Phở Kim is a Vietnamese restaurant specializing in pho, located on 82nd Avenue in the southeast Portland part of the Montavilla neighborhood. The restaurant has house-made noodles.

== History ==
The family-owned restaurant opened in 2013. Owner Kim Lam manages operations and her husband Tony Tien serves as chef.

During the COVID-19 pandemic, Phở Kim closed temporarily and implemented seating restrictions to comply with social distancing guidelines. The restaurant caught fire in 2020, forcing a temporary close for repairs and installation of a new roof. A grand reopening ceremony was held in March 2022.

==Reception==
Samantha Bakall and Michael Russell of The Oregonian gave Phở Kim honorable mention in a 2017 list of "Portland's 5 best bowls of pho", writing:
When people talk about 82nd Avenue's best everyday bowls of pho, Pho Oregon and Pho Hung 82 come up a lot more often than Pho Kim. That should probably change. This large restaurant, a former Carrows, serves a tasty, relatively inexpensive bowl of pho. Better yet, if you're craving Vietnamese food later in the day, Pho Kim has a full menu beyond soup, and stays open until at least 10 p.m.

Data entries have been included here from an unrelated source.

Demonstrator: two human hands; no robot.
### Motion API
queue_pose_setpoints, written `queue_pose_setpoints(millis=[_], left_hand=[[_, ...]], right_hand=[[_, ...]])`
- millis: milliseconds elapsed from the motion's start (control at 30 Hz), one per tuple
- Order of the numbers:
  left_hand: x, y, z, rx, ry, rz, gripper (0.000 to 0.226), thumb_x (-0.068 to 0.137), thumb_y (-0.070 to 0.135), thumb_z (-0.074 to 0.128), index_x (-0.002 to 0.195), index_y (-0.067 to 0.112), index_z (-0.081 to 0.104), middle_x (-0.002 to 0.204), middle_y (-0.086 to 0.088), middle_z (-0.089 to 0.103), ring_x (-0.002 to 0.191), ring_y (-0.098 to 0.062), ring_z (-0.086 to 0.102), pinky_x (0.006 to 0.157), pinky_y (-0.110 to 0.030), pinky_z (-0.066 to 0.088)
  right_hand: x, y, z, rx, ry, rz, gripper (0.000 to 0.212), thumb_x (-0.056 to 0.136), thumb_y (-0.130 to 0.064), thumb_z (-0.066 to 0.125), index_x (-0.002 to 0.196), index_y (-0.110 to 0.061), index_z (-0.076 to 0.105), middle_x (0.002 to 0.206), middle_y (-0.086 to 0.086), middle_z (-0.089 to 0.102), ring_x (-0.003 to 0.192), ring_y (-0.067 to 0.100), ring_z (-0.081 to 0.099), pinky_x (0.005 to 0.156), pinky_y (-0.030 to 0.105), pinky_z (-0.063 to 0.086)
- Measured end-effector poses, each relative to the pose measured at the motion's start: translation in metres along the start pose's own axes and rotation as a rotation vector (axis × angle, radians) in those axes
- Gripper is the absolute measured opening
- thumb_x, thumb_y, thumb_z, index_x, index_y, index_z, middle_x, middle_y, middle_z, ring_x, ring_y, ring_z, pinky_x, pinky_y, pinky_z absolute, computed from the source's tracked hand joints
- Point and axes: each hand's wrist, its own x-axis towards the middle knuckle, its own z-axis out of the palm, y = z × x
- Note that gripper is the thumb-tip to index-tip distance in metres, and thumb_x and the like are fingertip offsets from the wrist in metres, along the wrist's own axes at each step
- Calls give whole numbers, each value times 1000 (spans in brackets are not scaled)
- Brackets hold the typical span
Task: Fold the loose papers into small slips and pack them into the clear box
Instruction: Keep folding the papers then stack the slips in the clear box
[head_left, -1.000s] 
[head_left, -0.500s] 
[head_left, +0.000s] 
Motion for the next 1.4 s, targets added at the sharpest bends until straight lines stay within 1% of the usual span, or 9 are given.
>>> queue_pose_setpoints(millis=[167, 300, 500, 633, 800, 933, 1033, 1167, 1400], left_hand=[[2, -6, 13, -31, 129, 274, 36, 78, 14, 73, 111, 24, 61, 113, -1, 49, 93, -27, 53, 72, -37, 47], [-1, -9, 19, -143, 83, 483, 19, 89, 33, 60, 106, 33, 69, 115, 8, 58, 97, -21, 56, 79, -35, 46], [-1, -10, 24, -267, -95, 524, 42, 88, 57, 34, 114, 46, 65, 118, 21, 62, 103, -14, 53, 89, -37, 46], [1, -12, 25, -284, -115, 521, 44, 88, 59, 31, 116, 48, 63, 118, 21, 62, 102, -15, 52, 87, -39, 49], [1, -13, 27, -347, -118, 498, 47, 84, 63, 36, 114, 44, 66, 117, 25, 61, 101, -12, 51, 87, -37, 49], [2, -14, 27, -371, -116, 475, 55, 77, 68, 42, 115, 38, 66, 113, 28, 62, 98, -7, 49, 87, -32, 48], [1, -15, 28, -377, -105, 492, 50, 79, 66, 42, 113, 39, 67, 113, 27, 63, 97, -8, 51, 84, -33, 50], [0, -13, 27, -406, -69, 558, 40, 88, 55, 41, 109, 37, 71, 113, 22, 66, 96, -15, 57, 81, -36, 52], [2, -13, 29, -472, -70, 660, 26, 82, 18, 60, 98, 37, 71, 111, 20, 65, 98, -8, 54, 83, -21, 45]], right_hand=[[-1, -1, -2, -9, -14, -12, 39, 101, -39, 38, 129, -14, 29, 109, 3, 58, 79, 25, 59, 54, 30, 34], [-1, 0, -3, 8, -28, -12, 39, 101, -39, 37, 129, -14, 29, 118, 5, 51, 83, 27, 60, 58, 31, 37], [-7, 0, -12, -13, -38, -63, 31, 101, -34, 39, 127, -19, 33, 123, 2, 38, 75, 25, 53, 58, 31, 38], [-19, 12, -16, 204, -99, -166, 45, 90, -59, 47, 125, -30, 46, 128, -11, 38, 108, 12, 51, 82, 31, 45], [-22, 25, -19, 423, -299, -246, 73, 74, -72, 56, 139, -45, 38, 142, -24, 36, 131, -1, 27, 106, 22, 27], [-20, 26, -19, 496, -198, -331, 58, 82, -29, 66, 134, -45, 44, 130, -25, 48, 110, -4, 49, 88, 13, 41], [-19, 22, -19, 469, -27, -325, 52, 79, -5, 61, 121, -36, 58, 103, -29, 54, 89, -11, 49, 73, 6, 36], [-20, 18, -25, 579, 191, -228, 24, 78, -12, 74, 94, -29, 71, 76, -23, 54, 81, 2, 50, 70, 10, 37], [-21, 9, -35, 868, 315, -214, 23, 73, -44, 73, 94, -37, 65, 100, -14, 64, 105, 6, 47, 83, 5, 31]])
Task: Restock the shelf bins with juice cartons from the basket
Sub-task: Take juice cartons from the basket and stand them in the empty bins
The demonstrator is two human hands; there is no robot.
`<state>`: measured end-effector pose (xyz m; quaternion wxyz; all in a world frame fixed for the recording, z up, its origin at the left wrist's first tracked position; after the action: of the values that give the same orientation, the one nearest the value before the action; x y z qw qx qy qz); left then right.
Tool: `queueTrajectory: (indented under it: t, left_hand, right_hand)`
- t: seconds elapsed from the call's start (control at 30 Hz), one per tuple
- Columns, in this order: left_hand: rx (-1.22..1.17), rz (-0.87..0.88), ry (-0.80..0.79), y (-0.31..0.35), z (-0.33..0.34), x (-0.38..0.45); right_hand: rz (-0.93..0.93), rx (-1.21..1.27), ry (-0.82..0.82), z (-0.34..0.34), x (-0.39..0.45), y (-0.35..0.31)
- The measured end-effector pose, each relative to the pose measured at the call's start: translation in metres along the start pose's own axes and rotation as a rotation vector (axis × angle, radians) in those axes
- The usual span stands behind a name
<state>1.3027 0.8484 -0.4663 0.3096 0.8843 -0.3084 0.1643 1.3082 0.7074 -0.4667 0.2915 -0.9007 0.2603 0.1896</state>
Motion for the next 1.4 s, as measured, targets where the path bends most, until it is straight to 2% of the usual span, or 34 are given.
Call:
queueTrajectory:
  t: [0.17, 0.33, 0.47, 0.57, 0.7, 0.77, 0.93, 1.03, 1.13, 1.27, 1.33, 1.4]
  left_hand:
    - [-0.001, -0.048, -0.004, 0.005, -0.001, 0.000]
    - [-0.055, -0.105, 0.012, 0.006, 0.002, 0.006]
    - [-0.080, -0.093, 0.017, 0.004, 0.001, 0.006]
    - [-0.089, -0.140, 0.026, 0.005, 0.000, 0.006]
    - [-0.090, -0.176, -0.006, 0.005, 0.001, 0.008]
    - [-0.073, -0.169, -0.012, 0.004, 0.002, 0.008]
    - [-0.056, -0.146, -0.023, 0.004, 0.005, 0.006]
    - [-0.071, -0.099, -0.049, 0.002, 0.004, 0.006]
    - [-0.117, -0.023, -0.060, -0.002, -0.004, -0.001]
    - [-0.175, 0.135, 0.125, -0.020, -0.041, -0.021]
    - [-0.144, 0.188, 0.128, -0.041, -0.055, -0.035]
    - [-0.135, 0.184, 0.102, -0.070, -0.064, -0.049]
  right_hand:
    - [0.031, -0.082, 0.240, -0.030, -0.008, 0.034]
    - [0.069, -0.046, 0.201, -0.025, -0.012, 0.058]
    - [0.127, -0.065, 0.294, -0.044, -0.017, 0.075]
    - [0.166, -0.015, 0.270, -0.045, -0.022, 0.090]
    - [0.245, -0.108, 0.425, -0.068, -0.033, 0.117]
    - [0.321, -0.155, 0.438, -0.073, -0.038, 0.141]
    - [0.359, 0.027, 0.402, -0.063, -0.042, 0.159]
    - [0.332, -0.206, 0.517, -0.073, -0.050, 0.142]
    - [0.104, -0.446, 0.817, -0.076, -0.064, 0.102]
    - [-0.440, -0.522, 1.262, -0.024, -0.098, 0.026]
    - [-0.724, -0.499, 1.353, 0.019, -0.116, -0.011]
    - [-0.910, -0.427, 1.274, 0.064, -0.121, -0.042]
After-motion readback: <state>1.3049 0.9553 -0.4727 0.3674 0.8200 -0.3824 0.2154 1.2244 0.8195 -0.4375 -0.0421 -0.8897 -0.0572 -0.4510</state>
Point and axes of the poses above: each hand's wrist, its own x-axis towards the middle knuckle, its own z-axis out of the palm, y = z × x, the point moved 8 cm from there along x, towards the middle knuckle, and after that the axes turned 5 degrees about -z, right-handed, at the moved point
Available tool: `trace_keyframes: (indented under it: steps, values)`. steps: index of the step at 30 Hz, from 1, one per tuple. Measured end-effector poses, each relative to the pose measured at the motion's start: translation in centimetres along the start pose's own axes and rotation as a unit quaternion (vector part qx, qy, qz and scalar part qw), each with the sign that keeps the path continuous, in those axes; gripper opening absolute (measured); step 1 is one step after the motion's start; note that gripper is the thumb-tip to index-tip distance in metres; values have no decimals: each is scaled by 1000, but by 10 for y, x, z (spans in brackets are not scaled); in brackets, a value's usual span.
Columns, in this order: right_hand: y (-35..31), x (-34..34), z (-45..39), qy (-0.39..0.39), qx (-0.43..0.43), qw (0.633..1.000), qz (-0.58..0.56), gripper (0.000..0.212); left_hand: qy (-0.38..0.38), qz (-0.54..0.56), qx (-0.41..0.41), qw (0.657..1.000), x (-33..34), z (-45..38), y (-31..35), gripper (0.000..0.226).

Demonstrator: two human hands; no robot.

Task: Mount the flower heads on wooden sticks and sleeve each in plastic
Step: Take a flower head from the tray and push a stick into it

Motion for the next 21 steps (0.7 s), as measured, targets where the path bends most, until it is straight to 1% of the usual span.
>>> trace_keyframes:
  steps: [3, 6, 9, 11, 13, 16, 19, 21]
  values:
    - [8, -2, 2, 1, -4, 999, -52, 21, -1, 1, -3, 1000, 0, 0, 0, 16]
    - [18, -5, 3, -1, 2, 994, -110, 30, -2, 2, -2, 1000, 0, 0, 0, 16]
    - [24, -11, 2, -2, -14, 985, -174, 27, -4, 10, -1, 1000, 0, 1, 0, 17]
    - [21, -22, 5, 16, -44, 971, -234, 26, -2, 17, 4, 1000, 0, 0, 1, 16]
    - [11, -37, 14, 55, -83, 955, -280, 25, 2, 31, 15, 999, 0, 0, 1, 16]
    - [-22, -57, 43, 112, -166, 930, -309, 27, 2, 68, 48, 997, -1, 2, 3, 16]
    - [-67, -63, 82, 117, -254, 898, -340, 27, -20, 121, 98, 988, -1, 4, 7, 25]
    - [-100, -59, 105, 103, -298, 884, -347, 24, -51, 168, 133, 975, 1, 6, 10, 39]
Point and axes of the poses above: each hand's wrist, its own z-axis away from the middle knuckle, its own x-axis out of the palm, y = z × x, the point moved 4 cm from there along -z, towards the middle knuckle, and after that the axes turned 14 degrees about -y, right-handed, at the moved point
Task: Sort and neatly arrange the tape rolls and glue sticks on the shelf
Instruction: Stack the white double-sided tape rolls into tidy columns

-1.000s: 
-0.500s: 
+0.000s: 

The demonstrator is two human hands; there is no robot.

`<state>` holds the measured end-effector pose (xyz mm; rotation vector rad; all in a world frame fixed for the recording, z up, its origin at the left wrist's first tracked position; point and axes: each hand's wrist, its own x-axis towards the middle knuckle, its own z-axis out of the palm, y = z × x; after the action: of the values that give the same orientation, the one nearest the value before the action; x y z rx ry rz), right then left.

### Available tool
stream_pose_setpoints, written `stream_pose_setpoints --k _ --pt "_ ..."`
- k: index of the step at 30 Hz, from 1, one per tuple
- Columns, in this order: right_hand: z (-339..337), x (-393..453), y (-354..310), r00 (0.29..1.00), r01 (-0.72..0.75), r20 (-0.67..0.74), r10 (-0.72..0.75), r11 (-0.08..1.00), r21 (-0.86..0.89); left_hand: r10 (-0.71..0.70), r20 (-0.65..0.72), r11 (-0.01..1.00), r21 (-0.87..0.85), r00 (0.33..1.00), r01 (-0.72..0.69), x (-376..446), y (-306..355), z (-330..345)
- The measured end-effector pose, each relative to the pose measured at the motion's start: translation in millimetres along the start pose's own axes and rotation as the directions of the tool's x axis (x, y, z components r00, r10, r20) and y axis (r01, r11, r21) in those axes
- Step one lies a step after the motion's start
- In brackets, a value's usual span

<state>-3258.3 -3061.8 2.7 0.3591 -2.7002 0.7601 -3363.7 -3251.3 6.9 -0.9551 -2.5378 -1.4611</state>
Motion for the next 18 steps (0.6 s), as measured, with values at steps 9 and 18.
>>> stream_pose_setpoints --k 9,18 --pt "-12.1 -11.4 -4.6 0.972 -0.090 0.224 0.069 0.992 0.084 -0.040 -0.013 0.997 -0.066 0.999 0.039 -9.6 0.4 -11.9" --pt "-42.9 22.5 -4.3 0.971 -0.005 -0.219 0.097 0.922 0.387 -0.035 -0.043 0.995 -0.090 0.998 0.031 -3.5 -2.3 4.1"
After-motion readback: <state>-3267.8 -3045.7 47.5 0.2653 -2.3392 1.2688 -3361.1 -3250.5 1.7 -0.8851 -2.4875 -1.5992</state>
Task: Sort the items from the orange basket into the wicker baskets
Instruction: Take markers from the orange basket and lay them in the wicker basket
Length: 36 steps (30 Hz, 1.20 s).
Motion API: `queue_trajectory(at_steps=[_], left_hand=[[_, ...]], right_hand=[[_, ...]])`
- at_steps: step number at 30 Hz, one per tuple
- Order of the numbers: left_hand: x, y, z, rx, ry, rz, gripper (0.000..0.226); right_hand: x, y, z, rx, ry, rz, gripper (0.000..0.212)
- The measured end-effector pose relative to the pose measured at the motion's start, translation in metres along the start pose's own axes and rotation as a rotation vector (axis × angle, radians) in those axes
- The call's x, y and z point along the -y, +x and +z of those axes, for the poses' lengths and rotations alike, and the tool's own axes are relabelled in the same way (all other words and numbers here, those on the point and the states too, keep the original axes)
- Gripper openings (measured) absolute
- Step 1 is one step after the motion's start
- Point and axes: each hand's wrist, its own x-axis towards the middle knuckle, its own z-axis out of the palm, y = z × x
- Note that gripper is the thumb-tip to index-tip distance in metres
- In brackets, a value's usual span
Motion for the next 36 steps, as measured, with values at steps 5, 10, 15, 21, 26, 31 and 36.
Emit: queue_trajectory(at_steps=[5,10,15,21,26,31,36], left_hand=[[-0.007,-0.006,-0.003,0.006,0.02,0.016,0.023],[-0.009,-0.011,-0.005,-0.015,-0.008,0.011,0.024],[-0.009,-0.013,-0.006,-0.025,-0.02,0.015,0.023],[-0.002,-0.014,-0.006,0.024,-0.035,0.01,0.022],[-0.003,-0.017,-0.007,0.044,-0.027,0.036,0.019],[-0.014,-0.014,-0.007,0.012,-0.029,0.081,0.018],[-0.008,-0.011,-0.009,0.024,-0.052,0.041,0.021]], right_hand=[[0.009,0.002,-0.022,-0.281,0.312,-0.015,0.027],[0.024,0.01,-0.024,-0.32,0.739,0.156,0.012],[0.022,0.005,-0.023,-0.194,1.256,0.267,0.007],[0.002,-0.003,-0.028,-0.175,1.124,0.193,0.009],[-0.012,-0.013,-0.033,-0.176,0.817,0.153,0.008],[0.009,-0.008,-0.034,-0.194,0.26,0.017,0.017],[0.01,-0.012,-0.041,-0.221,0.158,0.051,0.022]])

They also said of the noodles and ambiance: "Probably the weakest point of the bowl, the noodles weren't bad, just a little clumpy at first, but came apart a bit as the bowl cooled... The redecorated Carrows/Maine Street Restaurant/Saigon Pearl space greets you with several columns of cardboard boxes, but is otherwise pleasant." In Eater Portlands 2020 overview of "Where to Find Steamy Bowls of Pho in Portland", Krista Garcia wrote:
Pho Kim might look like any other 82nd Avenue Vietnamese restaurant, but the pho is out-of-the-ordinary. The soup is distinguished by the use house-made rice noodles, a rarity in the U.S. The menu doesn't make mention of this special addition, but ask for 'big noodles,' and if available, the pho will come with wider-than-usual fresh rice noodles instead of the typical dried version.